__Problem to work on__:
For every line in the records that has the word "below", make a copy.
*** Provided entries
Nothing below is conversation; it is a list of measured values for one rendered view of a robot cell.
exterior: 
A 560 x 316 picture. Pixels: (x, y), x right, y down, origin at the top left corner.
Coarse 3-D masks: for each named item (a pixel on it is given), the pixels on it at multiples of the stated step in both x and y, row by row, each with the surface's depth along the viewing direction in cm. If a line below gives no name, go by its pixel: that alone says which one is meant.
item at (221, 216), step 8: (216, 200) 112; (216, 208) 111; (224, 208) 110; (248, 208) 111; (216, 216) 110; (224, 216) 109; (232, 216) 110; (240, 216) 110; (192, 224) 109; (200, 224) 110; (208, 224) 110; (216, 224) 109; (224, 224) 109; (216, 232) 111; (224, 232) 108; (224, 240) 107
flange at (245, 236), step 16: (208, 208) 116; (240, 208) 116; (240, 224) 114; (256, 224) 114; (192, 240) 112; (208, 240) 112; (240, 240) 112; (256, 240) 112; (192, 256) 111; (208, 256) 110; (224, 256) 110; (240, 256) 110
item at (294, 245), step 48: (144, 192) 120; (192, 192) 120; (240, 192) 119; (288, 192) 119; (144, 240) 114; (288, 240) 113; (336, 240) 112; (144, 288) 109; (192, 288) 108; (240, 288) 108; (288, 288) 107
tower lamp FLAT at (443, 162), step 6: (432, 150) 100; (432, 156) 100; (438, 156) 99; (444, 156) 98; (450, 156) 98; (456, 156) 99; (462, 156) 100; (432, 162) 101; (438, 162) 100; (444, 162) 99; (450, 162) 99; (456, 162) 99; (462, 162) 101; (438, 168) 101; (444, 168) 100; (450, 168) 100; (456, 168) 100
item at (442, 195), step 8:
******
__Answer box__:
Nothing below is conversation; it is a list of measured values for one rendered view of a robot cell.
Coarse 3-D masks: for each named item (a pixel on it is given), the pixels on it at multiples of the stated step in both x and y, row by row, each with the surface's depth along the viewing direction in cm. If a line below gives no name, go by its pixel: that alone says which one is meant.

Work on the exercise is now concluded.